• **ABOUT THIS TASK**:
The expected output is a copy of every line in the records with the string "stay".

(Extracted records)
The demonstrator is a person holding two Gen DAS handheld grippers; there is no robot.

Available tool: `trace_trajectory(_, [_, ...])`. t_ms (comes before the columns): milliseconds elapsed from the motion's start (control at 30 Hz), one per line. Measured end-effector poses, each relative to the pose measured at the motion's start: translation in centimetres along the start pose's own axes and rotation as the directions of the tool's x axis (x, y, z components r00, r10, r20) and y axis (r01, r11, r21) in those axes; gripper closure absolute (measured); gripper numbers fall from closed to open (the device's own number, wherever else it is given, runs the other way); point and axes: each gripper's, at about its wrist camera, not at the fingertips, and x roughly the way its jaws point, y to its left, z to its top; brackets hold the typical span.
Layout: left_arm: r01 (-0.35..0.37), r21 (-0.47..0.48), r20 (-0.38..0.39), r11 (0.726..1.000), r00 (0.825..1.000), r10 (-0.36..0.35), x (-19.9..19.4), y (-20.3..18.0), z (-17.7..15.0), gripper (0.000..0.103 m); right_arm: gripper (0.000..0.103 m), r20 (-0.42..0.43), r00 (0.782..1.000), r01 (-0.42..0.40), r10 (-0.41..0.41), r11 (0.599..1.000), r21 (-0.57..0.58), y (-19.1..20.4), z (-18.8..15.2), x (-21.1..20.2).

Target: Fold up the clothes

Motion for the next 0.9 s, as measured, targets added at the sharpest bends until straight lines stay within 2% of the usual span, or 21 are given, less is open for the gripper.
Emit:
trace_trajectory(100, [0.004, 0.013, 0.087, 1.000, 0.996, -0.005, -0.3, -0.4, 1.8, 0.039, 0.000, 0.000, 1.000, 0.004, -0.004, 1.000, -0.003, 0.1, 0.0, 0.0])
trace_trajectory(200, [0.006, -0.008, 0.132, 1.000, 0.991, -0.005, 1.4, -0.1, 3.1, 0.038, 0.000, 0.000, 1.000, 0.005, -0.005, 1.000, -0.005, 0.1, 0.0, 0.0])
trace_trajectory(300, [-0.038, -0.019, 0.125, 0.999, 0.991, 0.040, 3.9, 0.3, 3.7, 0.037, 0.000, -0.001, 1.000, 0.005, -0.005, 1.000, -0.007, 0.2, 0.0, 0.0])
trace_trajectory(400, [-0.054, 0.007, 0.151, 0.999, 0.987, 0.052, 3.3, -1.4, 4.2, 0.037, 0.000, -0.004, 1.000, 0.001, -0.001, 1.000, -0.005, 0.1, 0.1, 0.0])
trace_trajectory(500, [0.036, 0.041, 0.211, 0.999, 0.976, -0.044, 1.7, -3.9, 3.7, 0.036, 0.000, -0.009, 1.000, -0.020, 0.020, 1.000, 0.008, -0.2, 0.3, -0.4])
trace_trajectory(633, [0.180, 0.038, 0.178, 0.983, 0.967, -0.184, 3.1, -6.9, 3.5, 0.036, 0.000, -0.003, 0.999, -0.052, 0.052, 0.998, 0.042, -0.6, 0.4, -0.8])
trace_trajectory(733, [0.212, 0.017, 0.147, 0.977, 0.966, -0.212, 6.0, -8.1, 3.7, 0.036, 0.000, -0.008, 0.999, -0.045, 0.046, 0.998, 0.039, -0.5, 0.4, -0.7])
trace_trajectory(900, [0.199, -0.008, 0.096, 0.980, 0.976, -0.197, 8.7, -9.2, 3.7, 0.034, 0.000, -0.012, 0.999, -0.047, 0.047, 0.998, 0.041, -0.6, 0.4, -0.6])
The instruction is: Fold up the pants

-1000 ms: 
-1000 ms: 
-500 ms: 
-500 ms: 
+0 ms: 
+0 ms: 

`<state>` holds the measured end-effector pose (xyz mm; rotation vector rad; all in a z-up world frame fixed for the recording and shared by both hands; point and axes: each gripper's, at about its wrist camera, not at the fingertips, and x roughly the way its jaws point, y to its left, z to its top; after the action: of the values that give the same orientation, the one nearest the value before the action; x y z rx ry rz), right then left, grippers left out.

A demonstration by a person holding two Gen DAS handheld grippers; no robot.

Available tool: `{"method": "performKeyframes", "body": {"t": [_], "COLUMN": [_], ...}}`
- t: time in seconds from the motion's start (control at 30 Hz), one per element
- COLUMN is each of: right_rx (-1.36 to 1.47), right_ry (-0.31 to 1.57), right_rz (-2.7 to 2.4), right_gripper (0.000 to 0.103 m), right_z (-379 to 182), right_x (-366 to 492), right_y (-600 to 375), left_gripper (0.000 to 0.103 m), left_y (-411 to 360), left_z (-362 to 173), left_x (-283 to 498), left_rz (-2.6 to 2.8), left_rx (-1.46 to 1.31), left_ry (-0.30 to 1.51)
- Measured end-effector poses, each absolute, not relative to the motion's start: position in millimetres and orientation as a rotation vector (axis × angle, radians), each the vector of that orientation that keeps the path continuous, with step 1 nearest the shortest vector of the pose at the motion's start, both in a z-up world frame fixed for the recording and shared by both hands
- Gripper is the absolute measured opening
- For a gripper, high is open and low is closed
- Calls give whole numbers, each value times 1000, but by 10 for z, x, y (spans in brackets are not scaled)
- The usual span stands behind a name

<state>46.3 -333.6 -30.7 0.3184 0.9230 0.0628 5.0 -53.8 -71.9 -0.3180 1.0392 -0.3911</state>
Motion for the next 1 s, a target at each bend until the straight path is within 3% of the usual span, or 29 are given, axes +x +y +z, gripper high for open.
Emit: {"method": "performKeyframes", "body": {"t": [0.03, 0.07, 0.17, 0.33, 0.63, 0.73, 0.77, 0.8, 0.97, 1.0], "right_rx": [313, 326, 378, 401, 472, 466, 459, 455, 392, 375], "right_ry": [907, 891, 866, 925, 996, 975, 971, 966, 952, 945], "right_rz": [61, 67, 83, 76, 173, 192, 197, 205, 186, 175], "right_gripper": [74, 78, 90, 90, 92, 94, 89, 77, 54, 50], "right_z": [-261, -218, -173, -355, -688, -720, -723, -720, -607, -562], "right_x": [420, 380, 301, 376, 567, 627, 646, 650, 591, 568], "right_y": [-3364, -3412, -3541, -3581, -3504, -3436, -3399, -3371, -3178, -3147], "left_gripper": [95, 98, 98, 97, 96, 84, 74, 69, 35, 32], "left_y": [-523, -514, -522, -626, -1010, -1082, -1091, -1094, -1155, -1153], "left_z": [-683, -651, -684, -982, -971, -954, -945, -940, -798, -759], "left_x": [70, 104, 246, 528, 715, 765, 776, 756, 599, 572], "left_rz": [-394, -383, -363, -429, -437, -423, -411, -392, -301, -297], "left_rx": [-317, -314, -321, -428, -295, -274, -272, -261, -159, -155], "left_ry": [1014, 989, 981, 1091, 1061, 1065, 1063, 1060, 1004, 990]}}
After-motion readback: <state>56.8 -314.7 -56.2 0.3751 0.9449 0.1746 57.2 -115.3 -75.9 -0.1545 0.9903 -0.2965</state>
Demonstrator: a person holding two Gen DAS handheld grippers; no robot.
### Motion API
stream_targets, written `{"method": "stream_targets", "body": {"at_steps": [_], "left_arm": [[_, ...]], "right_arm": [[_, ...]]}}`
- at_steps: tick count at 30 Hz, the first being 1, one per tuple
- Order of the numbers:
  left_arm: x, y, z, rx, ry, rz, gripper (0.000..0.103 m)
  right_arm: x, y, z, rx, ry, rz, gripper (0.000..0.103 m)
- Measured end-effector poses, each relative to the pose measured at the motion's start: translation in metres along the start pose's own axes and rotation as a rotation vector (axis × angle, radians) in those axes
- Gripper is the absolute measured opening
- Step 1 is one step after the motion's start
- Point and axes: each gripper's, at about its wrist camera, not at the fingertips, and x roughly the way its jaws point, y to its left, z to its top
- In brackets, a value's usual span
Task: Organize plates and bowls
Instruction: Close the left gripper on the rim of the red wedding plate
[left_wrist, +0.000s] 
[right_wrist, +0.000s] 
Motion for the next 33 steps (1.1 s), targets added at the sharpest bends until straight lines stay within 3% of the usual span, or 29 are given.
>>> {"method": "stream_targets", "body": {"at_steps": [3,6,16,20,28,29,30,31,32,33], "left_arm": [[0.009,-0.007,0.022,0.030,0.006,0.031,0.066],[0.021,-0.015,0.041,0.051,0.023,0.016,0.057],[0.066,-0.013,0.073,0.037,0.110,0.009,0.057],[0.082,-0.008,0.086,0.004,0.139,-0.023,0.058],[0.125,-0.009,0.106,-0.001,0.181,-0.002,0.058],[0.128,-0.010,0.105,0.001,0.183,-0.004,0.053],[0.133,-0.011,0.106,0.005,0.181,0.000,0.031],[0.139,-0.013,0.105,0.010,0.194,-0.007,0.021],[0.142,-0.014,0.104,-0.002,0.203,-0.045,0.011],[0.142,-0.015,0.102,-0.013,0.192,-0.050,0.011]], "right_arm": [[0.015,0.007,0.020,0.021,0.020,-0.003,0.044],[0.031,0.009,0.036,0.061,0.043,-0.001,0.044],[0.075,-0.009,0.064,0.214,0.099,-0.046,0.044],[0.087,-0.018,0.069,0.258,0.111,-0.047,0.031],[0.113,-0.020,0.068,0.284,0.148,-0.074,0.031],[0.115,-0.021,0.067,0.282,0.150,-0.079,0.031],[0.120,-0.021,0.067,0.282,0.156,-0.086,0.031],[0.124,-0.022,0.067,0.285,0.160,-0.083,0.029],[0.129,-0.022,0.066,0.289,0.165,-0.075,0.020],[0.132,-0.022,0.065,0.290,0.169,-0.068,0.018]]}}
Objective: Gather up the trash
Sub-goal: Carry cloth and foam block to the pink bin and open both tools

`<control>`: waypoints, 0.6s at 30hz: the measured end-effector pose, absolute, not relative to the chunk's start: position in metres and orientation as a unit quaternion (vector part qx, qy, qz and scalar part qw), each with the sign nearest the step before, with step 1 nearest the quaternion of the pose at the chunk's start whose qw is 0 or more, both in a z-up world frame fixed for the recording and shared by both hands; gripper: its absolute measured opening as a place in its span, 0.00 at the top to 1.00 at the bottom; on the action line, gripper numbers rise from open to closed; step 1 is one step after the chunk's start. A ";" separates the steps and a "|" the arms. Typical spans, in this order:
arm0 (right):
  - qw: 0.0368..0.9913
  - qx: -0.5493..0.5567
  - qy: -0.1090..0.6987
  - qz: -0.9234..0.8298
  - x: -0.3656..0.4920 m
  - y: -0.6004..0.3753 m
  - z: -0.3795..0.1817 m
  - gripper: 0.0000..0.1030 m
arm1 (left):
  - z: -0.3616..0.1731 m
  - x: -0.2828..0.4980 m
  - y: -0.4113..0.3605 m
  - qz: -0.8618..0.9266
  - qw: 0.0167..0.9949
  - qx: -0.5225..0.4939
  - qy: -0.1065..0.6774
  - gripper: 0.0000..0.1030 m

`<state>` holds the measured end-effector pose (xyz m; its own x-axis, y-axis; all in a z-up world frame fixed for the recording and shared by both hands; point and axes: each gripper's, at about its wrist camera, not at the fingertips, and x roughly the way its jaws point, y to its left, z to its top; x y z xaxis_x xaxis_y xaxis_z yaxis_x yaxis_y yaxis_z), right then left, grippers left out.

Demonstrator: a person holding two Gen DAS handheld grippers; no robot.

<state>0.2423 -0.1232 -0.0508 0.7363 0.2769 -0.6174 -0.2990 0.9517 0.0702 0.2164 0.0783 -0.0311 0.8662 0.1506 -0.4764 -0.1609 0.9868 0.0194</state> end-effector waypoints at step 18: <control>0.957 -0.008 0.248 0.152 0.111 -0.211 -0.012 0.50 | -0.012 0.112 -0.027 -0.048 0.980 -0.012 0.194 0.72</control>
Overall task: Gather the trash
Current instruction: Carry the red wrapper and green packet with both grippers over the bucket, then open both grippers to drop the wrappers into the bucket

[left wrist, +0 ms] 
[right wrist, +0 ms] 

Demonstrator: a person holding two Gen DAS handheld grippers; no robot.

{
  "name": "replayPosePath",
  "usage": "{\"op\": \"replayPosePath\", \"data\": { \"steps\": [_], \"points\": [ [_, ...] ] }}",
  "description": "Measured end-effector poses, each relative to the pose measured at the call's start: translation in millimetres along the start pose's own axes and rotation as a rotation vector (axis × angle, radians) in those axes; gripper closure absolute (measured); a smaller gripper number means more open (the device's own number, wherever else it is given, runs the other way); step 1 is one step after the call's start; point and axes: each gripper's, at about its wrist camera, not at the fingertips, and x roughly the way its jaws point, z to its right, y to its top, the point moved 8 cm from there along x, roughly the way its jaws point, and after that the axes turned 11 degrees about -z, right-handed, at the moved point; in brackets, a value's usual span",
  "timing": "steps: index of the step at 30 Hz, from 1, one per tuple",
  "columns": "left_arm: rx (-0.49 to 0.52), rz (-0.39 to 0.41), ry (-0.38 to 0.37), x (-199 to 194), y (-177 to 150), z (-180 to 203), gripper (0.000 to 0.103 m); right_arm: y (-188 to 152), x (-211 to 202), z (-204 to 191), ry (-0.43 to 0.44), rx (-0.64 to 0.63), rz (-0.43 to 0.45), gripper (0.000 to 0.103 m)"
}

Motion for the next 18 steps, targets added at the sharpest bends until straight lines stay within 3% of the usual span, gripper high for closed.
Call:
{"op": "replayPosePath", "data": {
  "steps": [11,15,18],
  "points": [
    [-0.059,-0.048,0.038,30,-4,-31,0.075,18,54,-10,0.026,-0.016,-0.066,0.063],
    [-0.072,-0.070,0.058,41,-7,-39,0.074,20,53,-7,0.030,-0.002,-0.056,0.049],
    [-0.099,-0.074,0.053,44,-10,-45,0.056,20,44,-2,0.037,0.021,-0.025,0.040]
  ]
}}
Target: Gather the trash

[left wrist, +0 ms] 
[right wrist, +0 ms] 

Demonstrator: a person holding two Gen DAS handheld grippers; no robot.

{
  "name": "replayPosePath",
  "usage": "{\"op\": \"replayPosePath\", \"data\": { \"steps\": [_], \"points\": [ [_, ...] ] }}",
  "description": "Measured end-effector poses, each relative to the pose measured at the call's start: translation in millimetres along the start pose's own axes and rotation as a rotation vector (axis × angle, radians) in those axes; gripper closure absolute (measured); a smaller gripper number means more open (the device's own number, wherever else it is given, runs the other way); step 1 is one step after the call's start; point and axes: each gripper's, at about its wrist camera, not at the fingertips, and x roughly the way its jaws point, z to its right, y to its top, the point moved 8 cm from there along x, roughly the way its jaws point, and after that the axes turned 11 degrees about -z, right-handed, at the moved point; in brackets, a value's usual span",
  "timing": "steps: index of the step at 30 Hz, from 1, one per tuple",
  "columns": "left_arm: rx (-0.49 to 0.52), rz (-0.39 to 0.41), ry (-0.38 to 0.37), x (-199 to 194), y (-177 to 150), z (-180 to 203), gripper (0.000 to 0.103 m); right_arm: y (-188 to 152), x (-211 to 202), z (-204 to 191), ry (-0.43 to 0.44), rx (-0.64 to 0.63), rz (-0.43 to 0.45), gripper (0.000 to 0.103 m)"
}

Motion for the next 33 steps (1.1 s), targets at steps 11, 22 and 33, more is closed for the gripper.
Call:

• **EXERCISE RESULT**:
Motion for the next 0.9 s, as measured, targets added at the sharpest bends until straight lines stay within 2% of the usual span, or 21 are given, less is open for the gripper.
Motion for the next 33 steps (1.1 s), targets added at the sharpest bends until straight lines stay within 3% of the usual span, or 29 are given.
Motion for the next 18 steps, targets added at the sharpest bends until straight lines stay within 3% of the usual span, gripper high for closed.

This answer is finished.